Auch wenn insbesondere in den letzten 10 Jahren sehr gute Fortschritte im Bereich IPV erreicht wurden, ist es immer noch eine große Herausforderung hocheffiziente Solarzellen für Innenräume zu entwickeln. Beispielsweise müssen IPV ihre teilweise bereits guten Effizienzen unter Laborbedingungen auch unter Betriebsbedingungen erreichen. Die Optimierung von IPV Ansätzen ist zudem stark von den Zell­materialien und dem gesamten Design der Geräte abhängig. Auch die jeweiligen spezifischen Vor- und Nachteile sind gegeneinander abzuwägen. Zum Beispiel sind im Vergleich zu IPVs auf Si-Basis DSSC und OSC tendenziell kostengünstiger und leichter herzustellen. Allerdings kann bei DSSC beispielsweise die Verwendung von teuren Farbstoffen auf Ruthenium-Basis ein Problem darstellen. OSC hingegen besitzen derzeit noch Einschränkungen in Bezug auf die Zersetzung der aktiven Schicht aufgrund z. B. der Empfindlichkeit gegenüber Feuchtigkeit, Sauerstoff und UV-Licht. Da QDSC sich noch in einer relativ frühen Entwicklungsphase befinden, lässt sich ihre tatsächliche Anwendung im Bereich IPV nur schwer einschätzen. PSC schließlich sind sicherlich aktuell die aussichtsreichsten Kandidaten in Bezug auf die Innennutzung. Aufgrund der Verwendung von Blei sind sie jedoch auch nicht unumstritten.
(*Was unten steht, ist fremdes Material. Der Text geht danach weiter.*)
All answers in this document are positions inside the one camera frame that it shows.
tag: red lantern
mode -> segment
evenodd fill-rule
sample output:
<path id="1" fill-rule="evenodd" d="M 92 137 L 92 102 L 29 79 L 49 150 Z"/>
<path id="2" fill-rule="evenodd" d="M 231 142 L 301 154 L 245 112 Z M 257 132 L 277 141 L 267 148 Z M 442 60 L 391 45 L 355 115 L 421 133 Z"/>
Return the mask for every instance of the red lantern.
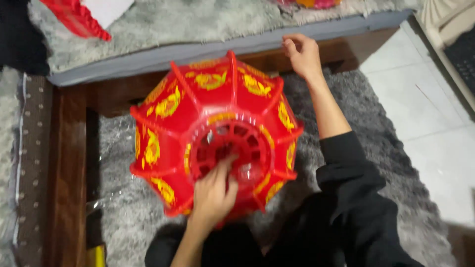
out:
<path id="1" fill-rule="evenodd" d="M 189 214 L 193 185 L 230 153 L 239 154 L 232 173 L 239 192 L 229 218 L 267 202 L 293 171 L 298 122 L 282 93 L 283 80 L 269 78 L 226 57 L 176 66 L 139 107 L 135 159 L 130 171 L 161 196 L 165 214 Z"/>

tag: floor tile
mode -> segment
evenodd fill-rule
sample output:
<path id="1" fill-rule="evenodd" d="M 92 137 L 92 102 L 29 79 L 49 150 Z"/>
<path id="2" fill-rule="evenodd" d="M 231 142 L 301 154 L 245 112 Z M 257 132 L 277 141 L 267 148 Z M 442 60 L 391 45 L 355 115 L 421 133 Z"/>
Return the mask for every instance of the floor tile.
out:
<path id="1" fill-rule="evenodd" d="M 415 32 L 407 20 L 401 24 L 401 28 L 407 34 L 407 36 L 411 40 L 412 44 L 414 45 L 414 47 L 416 48 L 416 50 L 418 51 L 422 59 L 425 62 L 431 62 L 432 58 L 430 56 L 429 49 L 426 47 L 426 45 L 422 41 L 421 35 L 424 34 L 422 30 L 420 30 L 420 32 L 419 31 Z"/>
<path id="2" fill-rule="evenodd" d="M 444 93 L 447 95 L 450 103 L 454 106 L 455 110 L 457 111 L 458 115 L 462 119 L 465 124 L 473 123 L 472 118 L 470 116 L 471 111 L 468 111 L 468 108 L 465 108 L 459 97 L 456 95 L 455 91 L 459 90 L 457 87 L 452 87 L 442 75 L 442 72 L 436 66 L 434 62 L 427 62 L 427 66 L 429 67 L 430 71 L 434 75 L 436 81 L 439 83 Z"/>
<path id="3" fill-rule="evenodd" d="M 475 226 L 475 125 L 404 142 L 444 221 Z"/>
<path id="4" fill-rule="evenodd" d="M 401 140 L 463 125 L 424 63 L 374 72 L 367 77 Z"/>
<path id="5" fill-rule="evenodd" d="M 403 29 L 372 54 L 360 69 L 364 74 L 424 62 Z"/>

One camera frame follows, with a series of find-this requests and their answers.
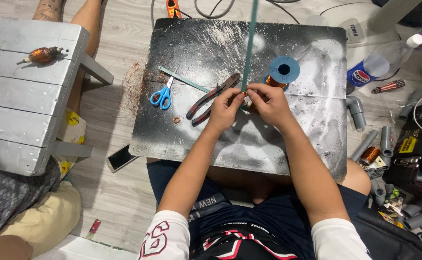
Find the blue scissors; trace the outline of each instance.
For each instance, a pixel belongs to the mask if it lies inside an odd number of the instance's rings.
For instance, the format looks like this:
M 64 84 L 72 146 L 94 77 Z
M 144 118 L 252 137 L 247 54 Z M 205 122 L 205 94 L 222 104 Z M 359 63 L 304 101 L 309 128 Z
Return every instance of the blue scissors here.
M 162 90 L 156 91 L 153 93 L 153 95 L 150 97 L 150 103 L 153 105 L 160 104 L 161 109 L 168 109 L 171 106 L 171 85 L 173 84 L 174 77 L 170 77 L 167 81 L 166 85 L 163 87 Z

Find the blue spool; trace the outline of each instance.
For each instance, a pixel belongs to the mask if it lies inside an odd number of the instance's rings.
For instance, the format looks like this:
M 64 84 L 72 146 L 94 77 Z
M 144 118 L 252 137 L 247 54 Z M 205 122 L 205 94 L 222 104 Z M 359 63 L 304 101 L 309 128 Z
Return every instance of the blue spool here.
M 267 77 L 270 76 L 276 82 L 287 84 L 283 91 L 288 89 L 290 83 L 295 81 L 300 73 L 299 63 L 290 56 L 278 56 L 273 59 L 269 65 L 269 73 L 263 78 L 263 83 L 266 82 Z

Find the pliers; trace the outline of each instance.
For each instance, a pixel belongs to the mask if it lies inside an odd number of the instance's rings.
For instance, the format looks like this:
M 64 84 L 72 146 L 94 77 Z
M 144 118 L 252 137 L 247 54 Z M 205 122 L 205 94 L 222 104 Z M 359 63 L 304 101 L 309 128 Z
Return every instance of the pliers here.
M 224 81 L 224 83 L 220 86 L 217 86 L 215 89 L 209 91 L 206 95 L 204 95 L 202 98 L 200 98 L 191 108 L 188 110 L 187 115 L 185 117 L 188 120 L 191 120 L 195 113 L 206 103 L 208 103 L 211 99 L 219 96 L 222 92 L 224 92 L 226 89 L 230 87 L 234 87 L 238 84 L 240 81 L 240 74 L 235 73 L 231 75 L 227 80 Z M 200 116 L 195 118 L 191 121 L 192 126 L 197 126 L 201 124 L 203 121 L 208 119 L 208 117 L 211 115 L 211 106 Z

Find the white sleeve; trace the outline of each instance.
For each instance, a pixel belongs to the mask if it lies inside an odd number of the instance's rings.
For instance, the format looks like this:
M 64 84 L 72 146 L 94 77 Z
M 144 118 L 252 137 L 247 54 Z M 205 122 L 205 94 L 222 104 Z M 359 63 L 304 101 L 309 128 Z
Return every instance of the white sleeve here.
M 371 260 L 367 247 L 354 225 L 341 218 L 330 218 L 312 227 L 317 260 Z
M 187 260 L 190 232 L 184 216 L 171 210 L 155 214 L 145 234 L 139 260 Z

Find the gray patterned cloth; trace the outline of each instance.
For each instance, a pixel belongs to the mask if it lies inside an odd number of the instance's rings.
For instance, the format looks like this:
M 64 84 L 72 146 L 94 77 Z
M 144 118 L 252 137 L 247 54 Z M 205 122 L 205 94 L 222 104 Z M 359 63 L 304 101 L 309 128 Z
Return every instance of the gray patterned cloth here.
M 28 177 L 0 171 L 0 230 L 12 218 L 39 202 L 60 186 L 60 170 L 51 157 L 45 173 Z

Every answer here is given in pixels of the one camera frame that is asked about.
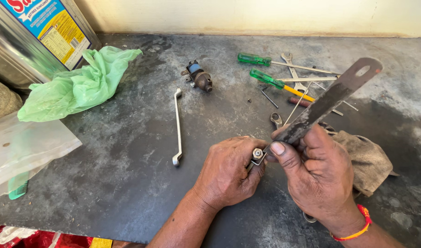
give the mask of green screwdriver handle
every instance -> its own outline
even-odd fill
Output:
[[[256,79],[258,79],[261,82],[266,82],[269,83],[271,85],[274,85],[275,87],[277,87],[278,89],[282,90],[285,86],[285,83],[280,81],[280,80],[276,80],[274,78],[272,78],[270,75],[257,70],[255,68],[252,68],[249,72],[251,77],[254,77]]]
[[[270,63],[272,62],[272,58],[270,57],[261,58],[260,56],[256,54],[247,54],[247,53],[239,53],[238,60],[241,62],[261,64],[261,65],[266,65],[266,66],[269,66]]]

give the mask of red thread bracelet
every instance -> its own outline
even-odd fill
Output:
[[[345,240],[350,240],[350,239],[354,239],[359,237],[360,235],[362,235],[363,233],[365,233],[368,230],[368,227],[370,226],[370,224],[373,223],[373,221],[370,218],[370,213],[368,212],[368,209],[366,209],[364,206],[357,204],[357,208],[359,209],[359,211],[361,212],[361,214],[365,217],[365,226],[364,228],[362,228],[362,230],[360,230],[359,232],[355,233],[355,234],[351,234],[348,237],[345,238],[338,238],[335,237],[331,232],[330,235],[331,237],[336,240],[336,241],[345,241]]]

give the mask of fingernail
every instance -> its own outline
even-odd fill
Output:
[[[281,155],[285,151],[285,146],[280,142],[273,142],[271,149],[275,155]]]

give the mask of left hand
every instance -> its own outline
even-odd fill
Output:
[[[192,190],[217,211],[251,197],[264,175],[265,163],[253,166],[249,173],[246,166],[253,150],[267,145],[265,140],[239,136],[211,146]]]

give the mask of label
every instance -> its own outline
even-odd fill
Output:
[[[82,51],[91,46],[60,0],[0,0],[0,3],[67,70],[73,70],[82,59]]]

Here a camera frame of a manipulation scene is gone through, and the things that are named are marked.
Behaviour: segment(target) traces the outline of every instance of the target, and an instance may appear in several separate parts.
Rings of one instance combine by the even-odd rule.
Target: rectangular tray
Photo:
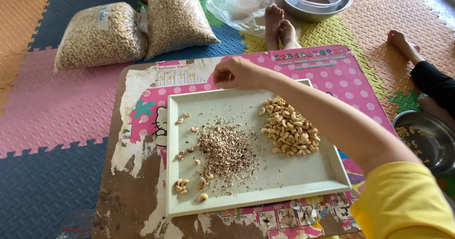
[[[297,81],[311,86],[309,79]],[[270,91],[240,90],[202,91],[169,96],[166,186],[168,217],[332,194],[352,189],[336,147],[323,135],[320,137],[319,151],[314,154],[294,155],[287,158],[283,153],[272,153],[273,139],[267,139],[266,133],[259,132],[266,124],[268,116],[259,116],[258,113],[264,106],[263,102],[275,96]],[[185,117],[183,123],[176,124],[184,113],[189,113],[191,116]],[[198,124],[207,125],[207,122],[214,124],[216,116],[234,117],[233,124],[242,124],[240,129],[251,128],[256,131],[259,137],[251,143],[255,146],[259,145],[264,152],[256,153],[258,161],[255,163],[259,163],[260,166],[257,166],[255,177],[250,178],[246,185],[234,183],[234,186],[228,190],[222,190],[221,186],[226,183],[216,183],[214,178],[210,183],[211,188],[209,185],[205,188],[208,189],[205,193],[209,198],[200,203],[197,198],[202,192],[196,189],[200,178],[196,171],[203,172],[205,159],[197,149],[192,153],[187,153],[186,149],[195,146],[197,141],[197,133],[192,132],[191,127],[196,127]],[[183,160],[177,158],[181,150],[186,152]],[[195,159],[200,159],[201,164],[196,166]],[[187,194],[179,194],[174,189],[174,184],[179,178],[190,180],[186,185]],[[233,191],[234,194],[229,195],[227,191]]]

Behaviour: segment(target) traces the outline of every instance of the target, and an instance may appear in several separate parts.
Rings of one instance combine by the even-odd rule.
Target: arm
[[[213,80],[224,89],[265,89],[279,95],[349,155],[365,176],[389,162],[421,163],[395,135],[367,115],[281,73],[235,57],[215,68]]]

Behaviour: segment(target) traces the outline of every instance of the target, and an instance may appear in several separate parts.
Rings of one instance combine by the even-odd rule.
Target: plastic bag of cashews
[[[79,11],[66,27],[55,57],[55,71],[142,59],[147,52],[145,10],[120,2]]]
[[[220,43],[199,0],[148,0],[148,7],[146,60],[172,50]]]

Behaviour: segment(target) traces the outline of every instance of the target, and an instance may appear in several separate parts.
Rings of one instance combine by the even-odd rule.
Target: yellow sleeve
[[[377,167],[350,210],[368,239],[455,238],[452,209],[421,164]]]

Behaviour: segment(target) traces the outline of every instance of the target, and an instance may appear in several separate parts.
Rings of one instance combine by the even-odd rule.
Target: label on bag
[[[98,16],[98,29],[100,30],[109,30],[109,12],[111,11],[111,7],[109,5],[105,5],[100,10],[100,15]]]

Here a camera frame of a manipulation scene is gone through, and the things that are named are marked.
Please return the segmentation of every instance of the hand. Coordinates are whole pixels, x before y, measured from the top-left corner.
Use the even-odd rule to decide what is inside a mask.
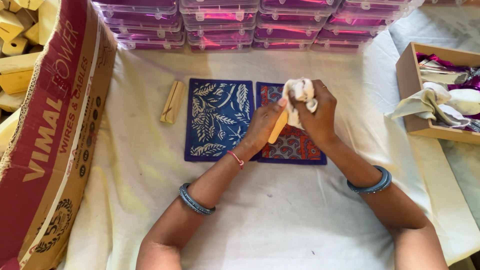
[[[336,98],[328,91],[321,80],[312,81],[315,88],[315,98],[318,101],[317,110],[311,113],[305,102],[297,101],[289,92],[290,102],[299,111],[300,122],[314,143],[319,147],[333,143],[337,136],[334,129]]]
[[[250,150],[252,155],[262,150],[287,103],[288,101],[282,98],[277,102],[258,108],[253,114],[252,121],[250,121],[247,134],[245,134],[239,146]]]

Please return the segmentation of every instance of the wooden box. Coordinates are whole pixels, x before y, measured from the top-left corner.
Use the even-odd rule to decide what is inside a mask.
[[[480,66],[480,53],[410,42],[396,63],[401,99],[423,90],[416,52],[436,54],[442,60],[450,61],[455,65]],[[430,119],[423,119],[416,115],[407,115],[404,121],[407,132],[411,134],[480,145],[480,133],[436,126]]]

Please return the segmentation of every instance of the cardboard box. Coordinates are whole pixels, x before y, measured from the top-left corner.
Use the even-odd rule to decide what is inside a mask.
[[[398,78],[401,99],[408,98],[423,90],[416,52],[428,55],[436,54],[441,59],[450,61],[455,65],[469,67],[480,66],[480,53],[410,42],[396,63],[396,75]],[[480,133],[436,126],[432,124],[430,119],[423,119],[416,115],[407,115],[404,117],[404,121],[407,132],[411,134],[457,142],[480,144]]]
[[[88,0],[62,1],[0,161],[0,269],[58,265],[82,200],[117,44]]]

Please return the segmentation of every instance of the silver foil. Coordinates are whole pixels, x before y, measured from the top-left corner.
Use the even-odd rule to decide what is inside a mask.
[[[434,60],[426,59],[419,63],[419,67],[423,81],[447,85],[460,85],[465,83],[468,78],[467,72],[451,70]]]

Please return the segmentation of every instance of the woman's arm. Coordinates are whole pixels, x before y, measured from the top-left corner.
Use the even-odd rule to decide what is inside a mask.
[[[232,150],[240,160],[249,161],[265,146],[286,105],[287,101],[281,99],[255,111],[247,134]],[[211,209],[239,171],[238,161],[227,154],[195,180],[188,187],[188,193],[198,204]],[[137,270],[181,270],[180,250],[204,218],[204,215],[196,213],[177,197],[142,241]]]
[[[312,114],[295,102],[300,121],[315,144],[357,187],[378,184],[382,173],[344,144],[334,131],[336,99],[320,80],[313,81],[318,109]],[[448,270],[435,228],[421,209],[395,184],[361,197],[390,232],[395,243],[396,270]]]

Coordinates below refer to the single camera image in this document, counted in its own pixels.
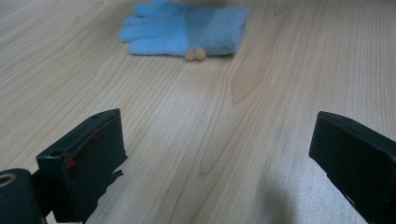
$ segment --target light wood tabletop
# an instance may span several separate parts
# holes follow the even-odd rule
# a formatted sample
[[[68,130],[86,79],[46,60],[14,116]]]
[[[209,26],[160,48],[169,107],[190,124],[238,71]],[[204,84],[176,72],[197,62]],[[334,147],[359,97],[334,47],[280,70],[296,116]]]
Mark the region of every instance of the light wood tabletop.
[[[234,56],[193,63],[128,54],[138,2],[0,1],[0,170],[119,108],[129,159],[88,223],[365,223],[308,150],[319,111],[396,139],[395,1],[186,0],[249,10]]]
Neben den erwähnten beispielhaften Herausforderungen einzelner Zelltypen, fehlen auch noch standardisierte Messprotokolle in Bezug auf die Lichtverhältnisse in Innenräumen, die unter anderem die Art der Lichtquelle, Intensitäten und Wellenlängen berücksichtigen. Studien zur Langzeitstabilität einzelner Module für diesen Anwendungszweck sind bislang ebenfalls nur vereinzelt zu identifizieren. Dennoch wurden bisher viele Fortschritte in der IPV erreicht und es besteht kein Zweifel daran, dass die IPV-Technologien in Zukunft marktreif realisierbar sind.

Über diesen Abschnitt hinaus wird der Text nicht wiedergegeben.